Sentiment moves against immigration
For the first time ever, the long-running Lowy Poll reported in 2018 A majority (54%) say ‘the total number of migrants coming to Australia each year is too high’ up from 40% in 2017. 30% say it is ‘about right’; and 14% say it is ‘too low’. The same-sized majority said that ‘Australia’s openness to people from all over the world is essential to who we are as a nation’. However, 41% said ‘if Australia is too open to people from all over the world, we risk losing our identity as a nation’.
The country is absorbing major changes in immigration since the mid 1990s.
The Guardian reported in 2018 on immigration trends since 1996:
- A massive increase in Australia’s annual permanent migration intake – from 85,000 in 1996 to 208,000 last year.
- The emergence of India and China as the largest sources – by far – of migrants.
- The movement away from family migration to skilled migration targeting national workforce needs.
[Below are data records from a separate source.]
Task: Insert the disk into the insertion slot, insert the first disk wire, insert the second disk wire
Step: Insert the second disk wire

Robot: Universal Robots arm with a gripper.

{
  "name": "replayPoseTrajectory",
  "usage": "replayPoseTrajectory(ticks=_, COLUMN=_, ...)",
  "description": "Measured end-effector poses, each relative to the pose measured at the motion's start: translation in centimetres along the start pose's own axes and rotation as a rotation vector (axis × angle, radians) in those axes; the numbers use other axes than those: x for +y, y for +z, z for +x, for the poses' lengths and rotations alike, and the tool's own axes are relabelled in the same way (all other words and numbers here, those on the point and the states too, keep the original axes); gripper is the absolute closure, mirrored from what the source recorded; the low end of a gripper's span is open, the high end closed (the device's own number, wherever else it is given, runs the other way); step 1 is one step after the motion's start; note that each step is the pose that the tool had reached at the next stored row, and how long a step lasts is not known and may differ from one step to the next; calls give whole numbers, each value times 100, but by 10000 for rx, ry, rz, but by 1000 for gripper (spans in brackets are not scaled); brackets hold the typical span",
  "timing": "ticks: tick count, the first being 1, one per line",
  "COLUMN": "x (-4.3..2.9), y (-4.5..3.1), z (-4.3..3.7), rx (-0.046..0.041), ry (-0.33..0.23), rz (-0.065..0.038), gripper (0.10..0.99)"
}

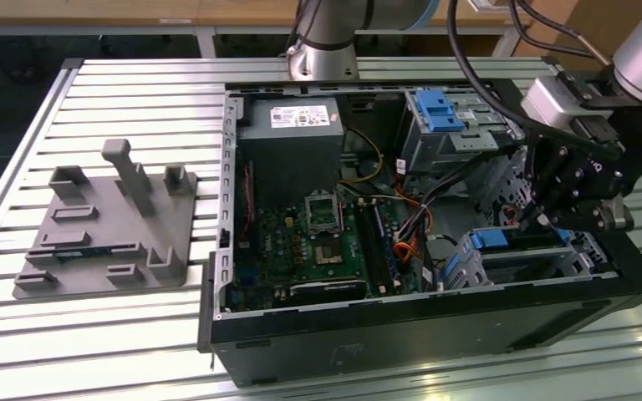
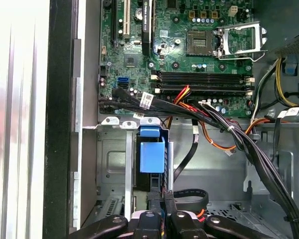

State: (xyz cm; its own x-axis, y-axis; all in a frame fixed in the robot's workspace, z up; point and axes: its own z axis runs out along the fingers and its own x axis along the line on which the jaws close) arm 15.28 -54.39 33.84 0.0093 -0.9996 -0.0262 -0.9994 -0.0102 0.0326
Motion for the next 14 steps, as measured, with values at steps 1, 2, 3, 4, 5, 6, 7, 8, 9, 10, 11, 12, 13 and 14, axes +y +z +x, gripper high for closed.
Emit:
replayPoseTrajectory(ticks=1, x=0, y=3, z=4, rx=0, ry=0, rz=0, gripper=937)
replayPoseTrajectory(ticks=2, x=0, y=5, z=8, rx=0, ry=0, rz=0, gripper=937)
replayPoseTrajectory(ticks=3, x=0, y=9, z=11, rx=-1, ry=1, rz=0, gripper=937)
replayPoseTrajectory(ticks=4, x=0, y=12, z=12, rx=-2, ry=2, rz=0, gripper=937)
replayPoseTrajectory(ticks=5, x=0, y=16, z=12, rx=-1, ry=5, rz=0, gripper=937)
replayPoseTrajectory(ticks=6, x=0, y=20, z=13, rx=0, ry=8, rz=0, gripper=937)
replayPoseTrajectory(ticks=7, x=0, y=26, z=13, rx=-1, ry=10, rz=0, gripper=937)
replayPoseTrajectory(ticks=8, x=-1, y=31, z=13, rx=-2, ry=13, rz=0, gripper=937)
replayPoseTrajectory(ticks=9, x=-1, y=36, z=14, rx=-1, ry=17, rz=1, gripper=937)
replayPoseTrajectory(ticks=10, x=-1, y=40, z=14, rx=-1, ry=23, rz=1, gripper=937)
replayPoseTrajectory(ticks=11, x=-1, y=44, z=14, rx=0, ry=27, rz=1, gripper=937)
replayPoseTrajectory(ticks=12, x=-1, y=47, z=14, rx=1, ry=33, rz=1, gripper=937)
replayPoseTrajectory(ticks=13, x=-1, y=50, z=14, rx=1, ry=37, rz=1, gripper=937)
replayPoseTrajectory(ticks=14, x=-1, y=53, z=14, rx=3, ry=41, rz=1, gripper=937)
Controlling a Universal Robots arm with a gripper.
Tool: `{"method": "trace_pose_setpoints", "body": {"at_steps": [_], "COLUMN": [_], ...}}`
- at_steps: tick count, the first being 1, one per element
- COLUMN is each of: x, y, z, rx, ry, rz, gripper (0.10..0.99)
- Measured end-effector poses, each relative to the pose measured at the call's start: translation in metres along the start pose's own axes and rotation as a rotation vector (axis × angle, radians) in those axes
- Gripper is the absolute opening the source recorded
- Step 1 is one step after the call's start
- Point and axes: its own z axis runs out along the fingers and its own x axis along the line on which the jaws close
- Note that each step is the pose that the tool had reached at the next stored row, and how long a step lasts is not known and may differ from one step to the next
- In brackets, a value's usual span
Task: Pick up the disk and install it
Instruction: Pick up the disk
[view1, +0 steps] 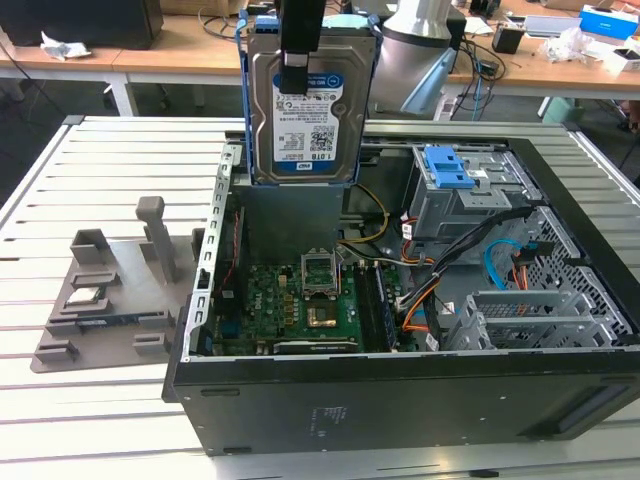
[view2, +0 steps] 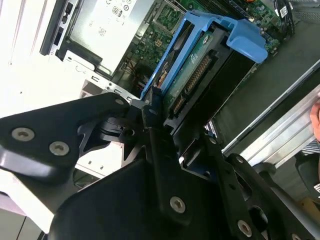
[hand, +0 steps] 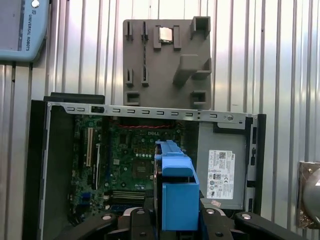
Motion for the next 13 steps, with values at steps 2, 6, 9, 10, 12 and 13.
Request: {"method": "trace_pose_setpoints", "body": {"at_steps": [2, 6, 9, 10, 12, 13], "x": [0.0015, 0.0062, 0.0086, 0.0098, 0.0114, 0.0121], "y": [0.0001, 0.0002, 0.0003, 0.0004, 0.0004, 0.0004], "z": [0.0002, 0.0006, 0.0008, 0.0008, 0.001, 0.001], "rx": [0.0, 0.0, 0.0, 0.0, 0.0, 0.0], "ry": [0.0, -0.0001, 0.0, 0.0, -0.0001, -0.0001], "rz": [0.0, 0.0, 0.0, 0.0, 0.0, 0.0], "gripper": [0.365, 0.365, 0.365, 0.365, 0.365, 0.365]}}
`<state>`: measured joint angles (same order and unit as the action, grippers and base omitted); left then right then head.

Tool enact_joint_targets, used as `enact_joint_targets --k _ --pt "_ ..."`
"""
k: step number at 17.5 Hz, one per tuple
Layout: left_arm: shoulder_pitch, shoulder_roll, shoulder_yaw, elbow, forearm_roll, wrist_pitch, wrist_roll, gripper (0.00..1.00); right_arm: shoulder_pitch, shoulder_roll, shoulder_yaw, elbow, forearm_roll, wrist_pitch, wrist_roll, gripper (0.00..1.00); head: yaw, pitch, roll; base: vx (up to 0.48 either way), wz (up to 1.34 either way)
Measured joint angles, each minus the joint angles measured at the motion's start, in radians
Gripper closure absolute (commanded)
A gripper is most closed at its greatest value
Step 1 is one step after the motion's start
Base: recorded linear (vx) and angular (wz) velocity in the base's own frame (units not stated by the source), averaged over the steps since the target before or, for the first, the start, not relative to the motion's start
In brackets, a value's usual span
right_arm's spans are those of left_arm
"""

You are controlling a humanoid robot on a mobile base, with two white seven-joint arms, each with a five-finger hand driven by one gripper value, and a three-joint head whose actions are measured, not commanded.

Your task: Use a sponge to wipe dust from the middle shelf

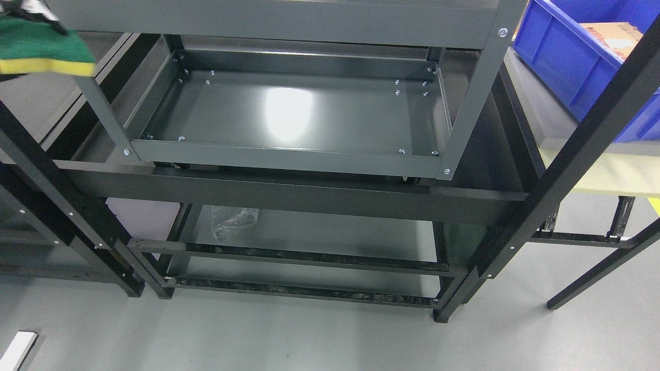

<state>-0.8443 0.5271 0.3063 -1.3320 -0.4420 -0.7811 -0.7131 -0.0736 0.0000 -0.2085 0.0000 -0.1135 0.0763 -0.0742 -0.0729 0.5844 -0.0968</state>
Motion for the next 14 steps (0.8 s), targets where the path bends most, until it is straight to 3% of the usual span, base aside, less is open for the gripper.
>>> enact_joint_targets --k 7,14 --pt "-0.114 -0.255 -0.153 -0.013 -0.114 -0.004 -0.1 1.0 0.0 0.0 0.0 0.0 0.0 0.0 0.0 0.0 0.0 0.0 0.0 0.0 0.0" --pt "-0.208 -0.388 -0.347 -0.019 -0.166 -0.005 0.012 1.0 0.0 0.0 0.0 0.0 0.0 0.0 0.0 0.0 0.0 0.0 0.0 0.0 0.0"
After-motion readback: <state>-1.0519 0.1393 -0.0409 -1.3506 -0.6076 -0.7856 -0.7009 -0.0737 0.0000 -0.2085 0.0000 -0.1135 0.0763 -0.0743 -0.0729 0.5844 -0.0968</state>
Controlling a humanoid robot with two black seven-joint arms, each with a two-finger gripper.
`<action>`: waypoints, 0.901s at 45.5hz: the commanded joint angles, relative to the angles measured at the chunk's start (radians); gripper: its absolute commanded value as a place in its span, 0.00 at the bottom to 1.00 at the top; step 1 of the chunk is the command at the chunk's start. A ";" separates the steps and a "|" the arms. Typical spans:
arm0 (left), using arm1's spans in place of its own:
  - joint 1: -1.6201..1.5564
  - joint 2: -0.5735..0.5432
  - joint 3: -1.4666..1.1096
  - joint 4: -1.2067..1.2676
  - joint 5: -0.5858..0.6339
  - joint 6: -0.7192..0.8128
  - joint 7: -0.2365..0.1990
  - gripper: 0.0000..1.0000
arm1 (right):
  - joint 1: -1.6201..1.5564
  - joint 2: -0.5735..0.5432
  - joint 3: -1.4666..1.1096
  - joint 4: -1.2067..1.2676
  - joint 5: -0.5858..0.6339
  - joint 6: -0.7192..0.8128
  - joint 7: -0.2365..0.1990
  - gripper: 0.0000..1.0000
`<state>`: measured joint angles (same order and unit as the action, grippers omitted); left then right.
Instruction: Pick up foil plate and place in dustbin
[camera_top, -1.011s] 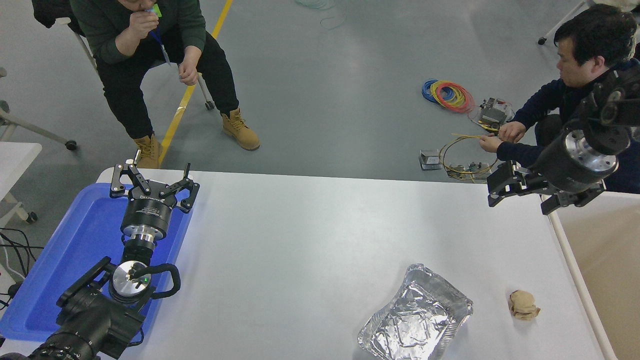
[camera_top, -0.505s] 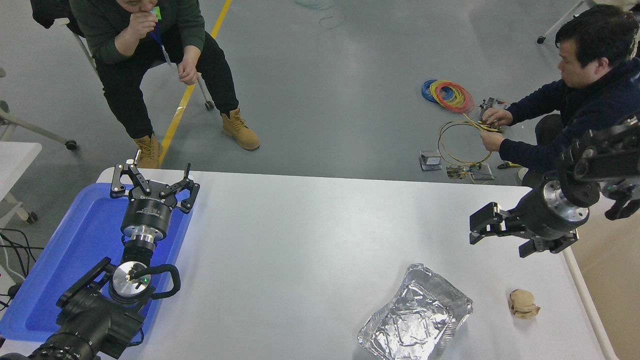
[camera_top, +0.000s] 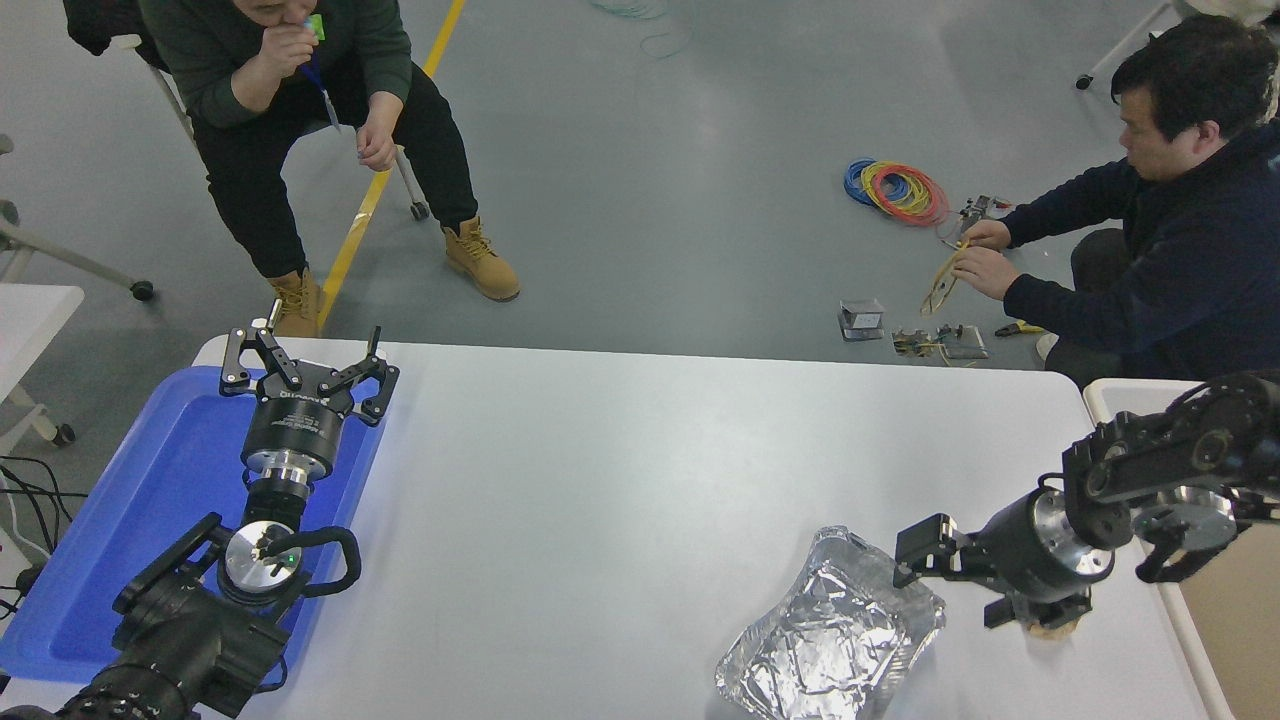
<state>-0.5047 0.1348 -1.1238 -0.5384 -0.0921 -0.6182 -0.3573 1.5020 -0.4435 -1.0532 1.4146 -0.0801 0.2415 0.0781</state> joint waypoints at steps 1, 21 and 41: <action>0.000 0.000 -0.001 0.000 0.000 0.000 0.000 1.00 | -0.091 0.002 0.082 0.015 0.003 -0.070 0.000 1.00; 0.000 -0.001 -0.001 0.000 0.000 0.000 0.001 1.00 | -0.241 0.060 0.101 -0.002 -0.032 -0.260 0.009 0.90; 0.000 0.000 -0.001 0.000 0.000 0.000 0.000 1.00 | -0.256 0.078 0.088 -0.003 -0.073 -0.307 0.008 0.56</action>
<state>-0.5047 0.1348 -1.1238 -0.5384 -0.0918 -0.6182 -0.3565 1.2592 -0.3771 -0.9600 1.4125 -0.1397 -0.0394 0.0856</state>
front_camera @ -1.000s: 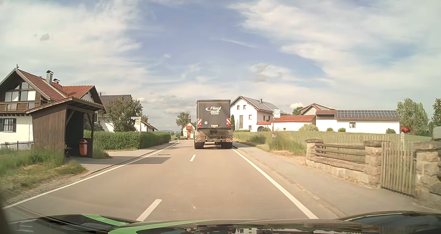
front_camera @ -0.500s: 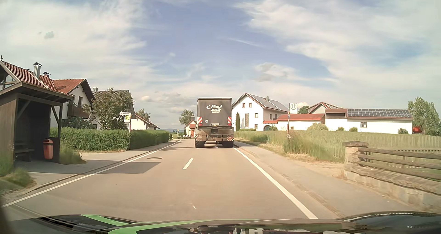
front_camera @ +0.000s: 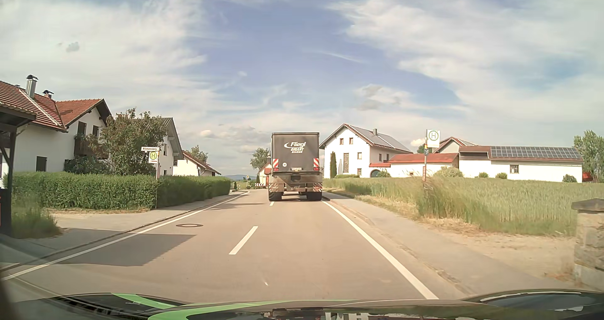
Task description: Follow the waypoints while adhering to traffic rules and regulations
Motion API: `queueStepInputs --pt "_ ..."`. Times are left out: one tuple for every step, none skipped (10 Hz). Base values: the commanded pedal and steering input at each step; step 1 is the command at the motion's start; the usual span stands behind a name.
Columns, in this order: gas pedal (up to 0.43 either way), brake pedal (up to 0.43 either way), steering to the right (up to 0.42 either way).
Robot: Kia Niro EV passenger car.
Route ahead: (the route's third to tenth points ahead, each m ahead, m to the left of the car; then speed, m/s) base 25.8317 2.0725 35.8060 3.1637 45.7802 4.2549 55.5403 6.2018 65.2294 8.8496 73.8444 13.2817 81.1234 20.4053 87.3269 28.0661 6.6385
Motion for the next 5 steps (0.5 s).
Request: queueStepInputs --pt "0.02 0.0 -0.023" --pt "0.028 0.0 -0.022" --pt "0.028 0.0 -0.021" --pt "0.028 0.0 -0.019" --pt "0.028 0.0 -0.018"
In 1996, family migration was about two-thirds of the program, and skilled one-third. Those ratios are now reversed.
- A huge increase in temporary migration to Australia – through short-term work visas and international students
- The rise of “two-step migration”, where those on short-term visas (gain permanent residency.
- The emergence of migration, rather than natural increase (i.e. births) as the primary driver of population increase.